Commit Graph

279 Commits

Author SHA1 Message Date
Robert Watson
4f2cbaf3cd Track pipe(2) reads and writes as rusage message receives and sends, a
feature misplaced during the transition from BSD 4.4's socket implementation
to the optimised FreeBSD pipe implementation.

MFC after:		1 week
Reviewed by:		arichardson, imp
Differential Revision:	https://reviews.freebsd.org/D27878
2021-01-10 12:16:39 +00:00
Mateusz Guzik
2e51c2bfd1 pipe: follow up cleanup to previous
The commited patch was incomplete.

- add back missing goto retry, noted by jhb
- 'if (error)'  -> 'if (error != 0)'
- consistently do:

if (error != 0)
    break;
continue;

instead of:

if (error != 0)
    break;
else
    continue;

This adds some 'continue' uses which are not needed, but line up with the
rest of pipe_write.
2020-11-25 22:53:21 +00:00
Mateusz Guzik
c8df8543fd pipe: drop spurious pipeunlock/pipelock cycle on write 2020-11-25 21:41:23 +00:00
Mateusz Guzik
f9fe7b28bc pipe: thundering herd problem in pipelock
All reads and writes are serialized with a hand-rolled lock, but unlocking it
always wakes up all waiters. Existing flag fields get resized to make room for
introduction of waiter counter without growing the struct.

Reviewed by:	kib
Differential Revision:	https://reviews.freebsd.org/D27273
2020-11-19 19:25:47 +00:00
Mateusz Guzik
b8cb628534 pipe: tidy up pipelock 2020-11-19 08:16:45 +00:00
Mateusz Guzik
89744405e6 pipe: allow for lockless pipe_stat
pipes get stated all thet time and this avoidably contributed to contention.
The pipe lock is only held to accomodate MAC and to check the type.

Since normally there is no probe for pipe stat depessimize this by having the
flag.

The pipe_state field gets modified with locks held all the time and it's not
feasible to convert them to use atomic store.

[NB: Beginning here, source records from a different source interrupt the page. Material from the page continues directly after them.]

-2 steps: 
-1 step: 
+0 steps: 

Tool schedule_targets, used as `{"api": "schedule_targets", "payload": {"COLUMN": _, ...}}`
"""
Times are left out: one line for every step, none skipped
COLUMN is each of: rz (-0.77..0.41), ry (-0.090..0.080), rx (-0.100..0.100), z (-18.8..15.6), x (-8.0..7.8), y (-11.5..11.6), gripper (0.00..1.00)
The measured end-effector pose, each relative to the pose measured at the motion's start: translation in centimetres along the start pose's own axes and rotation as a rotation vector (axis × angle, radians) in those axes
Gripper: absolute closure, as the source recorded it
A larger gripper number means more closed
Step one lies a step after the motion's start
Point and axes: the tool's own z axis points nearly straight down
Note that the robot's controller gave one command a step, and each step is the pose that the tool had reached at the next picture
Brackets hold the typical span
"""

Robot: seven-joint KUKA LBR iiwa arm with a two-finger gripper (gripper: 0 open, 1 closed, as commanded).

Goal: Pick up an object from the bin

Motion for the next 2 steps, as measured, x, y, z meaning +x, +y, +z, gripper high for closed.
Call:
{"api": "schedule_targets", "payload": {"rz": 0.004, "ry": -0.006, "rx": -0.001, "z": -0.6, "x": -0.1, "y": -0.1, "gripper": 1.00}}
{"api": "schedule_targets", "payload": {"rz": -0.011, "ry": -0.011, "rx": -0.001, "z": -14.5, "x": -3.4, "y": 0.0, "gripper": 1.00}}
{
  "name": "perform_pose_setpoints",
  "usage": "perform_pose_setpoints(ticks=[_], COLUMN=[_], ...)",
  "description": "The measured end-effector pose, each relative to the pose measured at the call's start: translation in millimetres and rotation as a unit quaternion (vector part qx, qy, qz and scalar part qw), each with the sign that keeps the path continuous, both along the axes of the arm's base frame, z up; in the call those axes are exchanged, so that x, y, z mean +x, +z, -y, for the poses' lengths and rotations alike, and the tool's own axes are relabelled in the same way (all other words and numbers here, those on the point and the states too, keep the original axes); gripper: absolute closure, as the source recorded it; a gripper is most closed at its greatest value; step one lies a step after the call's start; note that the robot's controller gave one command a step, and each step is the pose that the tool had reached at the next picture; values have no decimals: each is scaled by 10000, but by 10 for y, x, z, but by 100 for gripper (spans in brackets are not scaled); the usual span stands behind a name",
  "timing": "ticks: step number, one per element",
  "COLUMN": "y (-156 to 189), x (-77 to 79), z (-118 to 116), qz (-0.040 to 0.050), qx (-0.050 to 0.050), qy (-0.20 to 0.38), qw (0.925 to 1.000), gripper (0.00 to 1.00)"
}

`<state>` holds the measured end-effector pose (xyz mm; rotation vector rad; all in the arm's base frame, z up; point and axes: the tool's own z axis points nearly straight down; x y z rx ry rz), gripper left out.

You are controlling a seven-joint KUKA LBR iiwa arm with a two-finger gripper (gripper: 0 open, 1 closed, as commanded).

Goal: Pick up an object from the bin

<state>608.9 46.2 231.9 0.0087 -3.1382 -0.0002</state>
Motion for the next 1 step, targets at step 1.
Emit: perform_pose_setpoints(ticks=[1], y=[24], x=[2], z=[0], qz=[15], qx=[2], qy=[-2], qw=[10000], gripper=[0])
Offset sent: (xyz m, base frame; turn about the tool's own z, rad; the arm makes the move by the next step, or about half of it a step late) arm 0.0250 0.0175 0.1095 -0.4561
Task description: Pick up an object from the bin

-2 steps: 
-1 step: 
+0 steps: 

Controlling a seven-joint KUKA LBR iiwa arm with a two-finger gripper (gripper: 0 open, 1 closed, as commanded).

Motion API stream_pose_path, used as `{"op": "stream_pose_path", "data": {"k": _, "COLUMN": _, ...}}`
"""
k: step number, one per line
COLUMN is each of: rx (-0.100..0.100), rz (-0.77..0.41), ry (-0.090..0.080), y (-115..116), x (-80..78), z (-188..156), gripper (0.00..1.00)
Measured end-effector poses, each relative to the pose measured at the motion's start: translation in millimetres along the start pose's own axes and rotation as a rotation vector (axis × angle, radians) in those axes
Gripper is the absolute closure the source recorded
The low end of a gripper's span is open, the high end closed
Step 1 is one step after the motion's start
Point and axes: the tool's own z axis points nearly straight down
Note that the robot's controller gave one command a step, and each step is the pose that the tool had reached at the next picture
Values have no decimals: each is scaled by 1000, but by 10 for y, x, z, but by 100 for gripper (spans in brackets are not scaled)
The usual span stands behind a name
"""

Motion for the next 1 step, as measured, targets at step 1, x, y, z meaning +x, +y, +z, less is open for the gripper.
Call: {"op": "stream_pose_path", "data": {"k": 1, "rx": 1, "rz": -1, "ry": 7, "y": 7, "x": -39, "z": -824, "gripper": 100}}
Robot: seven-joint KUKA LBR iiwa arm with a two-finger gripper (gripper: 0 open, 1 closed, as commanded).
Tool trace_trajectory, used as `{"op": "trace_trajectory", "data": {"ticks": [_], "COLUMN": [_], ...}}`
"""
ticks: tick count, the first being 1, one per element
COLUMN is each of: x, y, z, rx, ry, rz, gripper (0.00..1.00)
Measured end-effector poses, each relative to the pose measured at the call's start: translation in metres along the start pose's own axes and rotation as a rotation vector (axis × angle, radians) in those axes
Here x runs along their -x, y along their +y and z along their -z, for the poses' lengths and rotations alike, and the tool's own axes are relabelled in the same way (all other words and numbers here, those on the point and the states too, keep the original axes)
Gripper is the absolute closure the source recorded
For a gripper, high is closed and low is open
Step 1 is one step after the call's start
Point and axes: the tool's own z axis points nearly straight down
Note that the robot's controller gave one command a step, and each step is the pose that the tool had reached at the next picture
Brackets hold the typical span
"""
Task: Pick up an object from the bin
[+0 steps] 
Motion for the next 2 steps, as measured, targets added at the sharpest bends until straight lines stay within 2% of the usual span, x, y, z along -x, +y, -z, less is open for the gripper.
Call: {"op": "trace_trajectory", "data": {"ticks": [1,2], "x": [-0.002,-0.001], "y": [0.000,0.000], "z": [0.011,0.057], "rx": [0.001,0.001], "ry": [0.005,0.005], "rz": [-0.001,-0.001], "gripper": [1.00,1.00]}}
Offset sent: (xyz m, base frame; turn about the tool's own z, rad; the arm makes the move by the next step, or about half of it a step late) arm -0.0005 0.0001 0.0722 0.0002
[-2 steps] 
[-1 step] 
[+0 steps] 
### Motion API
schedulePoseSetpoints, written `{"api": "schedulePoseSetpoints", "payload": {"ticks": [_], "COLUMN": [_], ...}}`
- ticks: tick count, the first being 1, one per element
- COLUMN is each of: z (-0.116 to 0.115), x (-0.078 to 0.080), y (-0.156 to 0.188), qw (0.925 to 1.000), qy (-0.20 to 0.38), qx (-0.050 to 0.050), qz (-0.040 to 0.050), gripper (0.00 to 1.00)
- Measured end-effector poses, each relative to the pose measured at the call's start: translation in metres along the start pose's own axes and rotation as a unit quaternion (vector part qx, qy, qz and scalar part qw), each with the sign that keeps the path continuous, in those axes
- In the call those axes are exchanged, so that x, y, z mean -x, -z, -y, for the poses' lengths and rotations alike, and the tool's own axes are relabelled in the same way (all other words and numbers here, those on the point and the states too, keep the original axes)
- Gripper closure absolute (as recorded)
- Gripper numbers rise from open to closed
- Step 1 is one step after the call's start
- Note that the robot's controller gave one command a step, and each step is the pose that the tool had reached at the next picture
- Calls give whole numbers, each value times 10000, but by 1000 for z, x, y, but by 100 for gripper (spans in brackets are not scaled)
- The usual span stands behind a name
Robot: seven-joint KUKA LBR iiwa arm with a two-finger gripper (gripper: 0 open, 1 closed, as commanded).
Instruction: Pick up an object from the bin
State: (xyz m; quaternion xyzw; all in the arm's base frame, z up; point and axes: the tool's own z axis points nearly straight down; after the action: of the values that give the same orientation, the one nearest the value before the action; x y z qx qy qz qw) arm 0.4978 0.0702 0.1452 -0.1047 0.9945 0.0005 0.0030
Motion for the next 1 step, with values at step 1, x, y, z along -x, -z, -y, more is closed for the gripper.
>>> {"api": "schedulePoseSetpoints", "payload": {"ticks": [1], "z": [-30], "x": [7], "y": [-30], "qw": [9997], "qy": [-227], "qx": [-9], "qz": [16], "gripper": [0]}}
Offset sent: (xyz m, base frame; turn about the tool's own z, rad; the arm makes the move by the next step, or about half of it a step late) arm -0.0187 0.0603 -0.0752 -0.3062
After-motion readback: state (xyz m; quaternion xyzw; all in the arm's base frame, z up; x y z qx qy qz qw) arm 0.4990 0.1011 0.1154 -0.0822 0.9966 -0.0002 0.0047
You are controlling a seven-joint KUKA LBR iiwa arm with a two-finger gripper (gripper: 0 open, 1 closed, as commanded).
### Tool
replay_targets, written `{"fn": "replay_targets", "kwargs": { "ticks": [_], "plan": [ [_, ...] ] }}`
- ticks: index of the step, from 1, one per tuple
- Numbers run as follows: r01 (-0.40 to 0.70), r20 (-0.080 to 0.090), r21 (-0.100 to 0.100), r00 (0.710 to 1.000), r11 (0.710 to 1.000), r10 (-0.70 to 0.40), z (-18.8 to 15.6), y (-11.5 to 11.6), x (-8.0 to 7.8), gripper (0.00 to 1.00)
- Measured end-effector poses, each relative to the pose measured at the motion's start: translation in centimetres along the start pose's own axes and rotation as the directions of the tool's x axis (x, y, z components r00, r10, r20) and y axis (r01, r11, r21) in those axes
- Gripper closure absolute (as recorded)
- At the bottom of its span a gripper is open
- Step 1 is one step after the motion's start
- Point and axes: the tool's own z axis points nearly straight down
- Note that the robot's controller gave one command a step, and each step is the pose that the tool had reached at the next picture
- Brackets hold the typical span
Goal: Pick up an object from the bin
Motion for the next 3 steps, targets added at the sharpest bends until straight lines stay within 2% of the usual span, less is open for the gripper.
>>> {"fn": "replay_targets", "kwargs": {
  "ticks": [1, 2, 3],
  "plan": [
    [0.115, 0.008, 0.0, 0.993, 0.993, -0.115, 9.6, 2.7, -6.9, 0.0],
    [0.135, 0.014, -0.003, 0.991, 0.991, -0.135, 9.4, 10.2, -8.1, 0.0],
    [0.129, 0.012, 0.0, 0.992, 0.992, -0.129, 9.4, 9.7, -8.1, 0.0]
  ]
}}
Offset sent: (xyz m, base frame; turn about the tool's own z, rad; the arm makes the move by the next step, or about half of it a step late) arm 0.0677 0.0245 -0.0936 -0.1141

Move the type flag away to a
separate variable as a simple cleanup and to provide stable field to read.
Use short for both fields to avoid growing the struct.

While here short-circuit MAC for pipe_poll as well.
2020-11-19 06:30:25 +00:00
Mateusz Guzik
331c21dd5e pipe: whitespace nit in previous 2020-11-04 23:17:41 +00:00
Mateusz Guzik
c22ba7bb06 pipe: fix POLLHUP handling if no events were specified
Linux allows polling without any events specified and it happens to be the case
in FreeBSD as well. POLLHUP has to be delivered regardless of the event mask
and this works fine if the condition is already present. However, if it is
missing, selrecord is only called if the eventmask has relevant bits set. This
in particular leads to a conditon where pipe_poll can return 0 events and
neglect to selrecord, while kern_poll takes it as an indication it has to go to
sleep, but then there is nobody to wake it up.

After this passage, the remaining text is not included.